Comments Off

15 April 2009

Personal training among highest paying jobs on campus

Nadia Zebouni, personal trainer at the University of Miami Wellness Center, is stretching with her client before they take off one a brisk run to start off their routine. TANYA THOMPSON // Asst. Photo Editor

Nadia Zebouni, personal trainer at the University of Miami Wellness Center, is stretching with her client before they take off one a brisk run to start off their routine. TANYA THOMPSON // Asst. Photo Editor

Nadia Zebouni has one of the best-paying student jobs on campus. She doesn’t have to file papers, type reports or serve food. And her work attire is pretty casual: gym shorts, a pullover shirt and tennis shoes.

Zebouni, a sophomore from northern Florida, is one of 15 certified personal trainers at the Wellness Center who help members of the university community achieve their fitness goals and build confidence.
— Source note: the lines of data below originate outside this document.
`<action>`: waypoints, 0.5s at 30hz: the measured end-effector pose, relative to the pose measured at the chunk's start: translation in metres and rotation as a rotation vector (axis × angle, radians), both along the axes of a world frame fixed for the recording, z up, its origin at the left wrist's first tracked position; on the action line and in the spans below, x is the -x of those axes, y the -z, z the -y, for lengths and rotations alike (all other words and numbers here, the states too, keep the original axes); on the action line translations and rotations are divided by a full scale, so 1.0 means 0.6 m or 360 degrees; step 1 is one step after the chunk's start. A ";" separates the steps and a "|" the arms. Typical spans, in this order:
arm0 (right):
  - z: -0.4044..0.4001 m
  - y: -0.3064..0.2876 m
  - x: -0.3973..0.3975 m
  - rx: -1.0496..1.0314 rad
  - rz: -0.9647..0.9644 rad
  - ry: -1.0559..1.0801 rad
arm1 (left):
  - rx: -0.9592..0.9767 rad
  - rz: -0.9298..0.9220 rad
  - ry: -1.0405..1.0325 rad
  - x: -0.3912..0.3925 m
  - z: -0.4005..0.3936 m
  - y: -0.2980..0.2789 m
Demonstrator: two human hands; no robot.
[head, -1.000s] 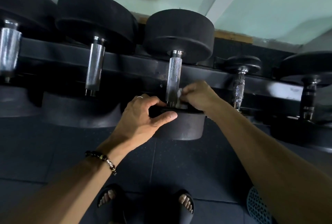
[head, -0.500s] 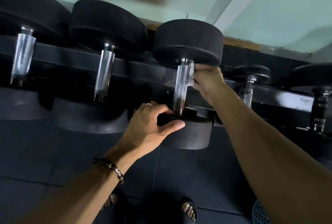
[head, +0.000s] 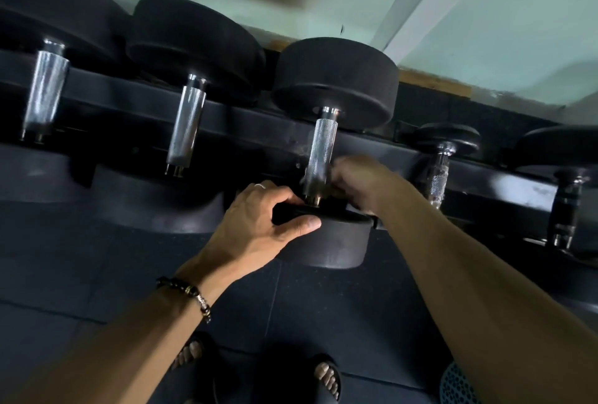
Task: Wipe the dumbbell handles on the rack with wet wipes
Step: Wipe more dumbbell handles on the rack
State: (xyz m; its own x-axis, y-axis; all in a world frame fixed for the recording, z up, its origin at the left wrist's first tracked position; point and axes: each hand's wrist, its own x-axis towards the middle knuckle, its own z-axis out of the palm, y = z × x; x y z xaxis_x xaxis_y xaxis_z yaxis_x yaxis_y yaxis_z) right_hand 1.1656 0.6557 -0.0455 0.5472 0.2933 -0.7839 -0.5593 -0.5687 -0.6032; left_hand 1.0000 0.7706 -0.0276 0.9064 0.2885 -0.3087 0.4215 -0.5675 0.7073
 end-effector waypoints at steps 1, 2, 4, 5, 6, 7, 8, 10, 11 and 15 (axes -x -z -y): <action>0.014 -0.002 0.007 0.0060 -0.0041 -0.0152 | -0.0002 0.0005 -0.0007 0.000 0.000 0.000; 0.023 -0.002 0.005 0.0053 -0.0031 -0.0201 | -0.0004 0.0007 -0.0010 0.000 0.000 0.001; 0.019 0.001 -0.027 -0.0173 0.0014 0.0022 | 0.0001 -0.0001 -0.0013 0.000 0.000 0.003; 0.007 0.001 -0.046 -0.0292 0.0063 0.0213 | 0.0010 0.0001 -0.0019 0.001 0.000 0.003; -0.006 0.001 -0.060 -0.0393 0.0092 0.0384 | 0.0019 0.0005 -0.0026 0.002 -0.001 0.003; -0.016 0.010 -0.067 -0.0467 0.0069 0.0519 | 0.0024 0.0008 -0.0031 0.001 0.000 0.003; -0.021 0.010 -0.060 -0.0488 0.0009 0.0555 | 0.0028 0.0004 -0.0038 0.001 0.001 0.002; -0.004 0.024 -0.028 -0.0352 -0.0105 0.0341 | 0.0026 0.0009 -0.0051 0.000 0.001 0.002; 0.011 0.029 -0.013 -0.0209 -0.0107 0.0120 | 0.0023 0.0014 -0.0055 0.000 0.001 0.003; 0.027 0.022 -0.013 0.0010 0.0151 -0.0303 | 0.0019 0.0017 -0.0070 0.001 0.001 0.003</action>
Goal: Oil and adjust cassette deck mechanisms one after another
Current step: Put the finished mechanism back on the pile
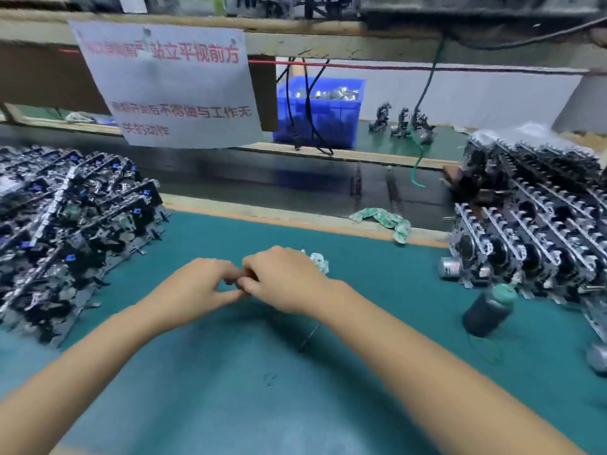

“My favorite part of the job is getting to help people and work one on one with them,” Zebouni said. “It’s easy because I live on campus and I love seeing people get the same enjoyment out of working out as I do.”

Her clientele varies greatly in age as well as in reasons for hiring a trainer. Among them, there are runners hoping to improve on marathon times, injured athletes wishing to strengthen ailing muscles, and others  striving to attain fitness goals or  learn how to properly tone muscles and use the center’s equipment effectively.

Many UM students seek fitness training at the Wellness Center, such as junior Patricia Martini, who is one of Zebouni’s clients.

“Nadia is the best,” Martini said. “She’s in such great physical shape and she plays such a huge role in my motivation. I like working with her because she makes sure I’m doing everything right and working the right muscles.”

“Personal trainers are among the highest paid on-campus job,” said Desiree Adderley, assistant director of Fitness and Personal Training. “Plus, once you become certified, you’re a trainer for life as long as you renew your certification every two years.”

Zebouni and other trainers at the center come prepared to help a variety of clients. For example, she is certified by the National Council on Strength & Fitness and also receives continuing education to stay up-to-date on the latest training techniques.

While training helps pay the bills, students are at UM primarily to earn a college degree. Zebouni, who started at UM as a marine biology major but is switching to exercise physiology, balances up to 18 credit hours of classes per semester with personal training, running marathons and surfing.

She started working as a lifeguard at the Wellness Center’s pool, but decided she wanted to be more involved with people.

“I loved working at the Wellness Center, but I thought being a lifeguard was unfulfilling; I wanted to interact with people more,” she said.

Alan Rose, the assistant director of Facilities, suggested that Zebouni become a personal trainer and referred her to Adderley.

Anyone who wishes to become a personal trainer must pass a national test as well as an in-house test, as part of the interview process, administered to potential training candidates. National certification can be acquired through several organizations.

“Once qualified, I give each trainer clients based on their personalities and their specific area of expertise,” Adderley said.

Wellness Center members may purchase single training sessions or a group of eight sessions for the cost of seven. Prices vary depending on membership status. Adderley did not comment on the exact amount that trainers are paid, though a search for student employment opportunities on MyUM found that personal trainers are paid between $10 and $15 an hour.

In the April 20 edition of The Miami Hurricane, Desiree Adderley was misquoted as saying that personal training was the highest-paying job on campus. She actually said that it was among the highest-paying jobs. The correction has been made in the story and italicized. The Miami Hurricane apologizes for the error.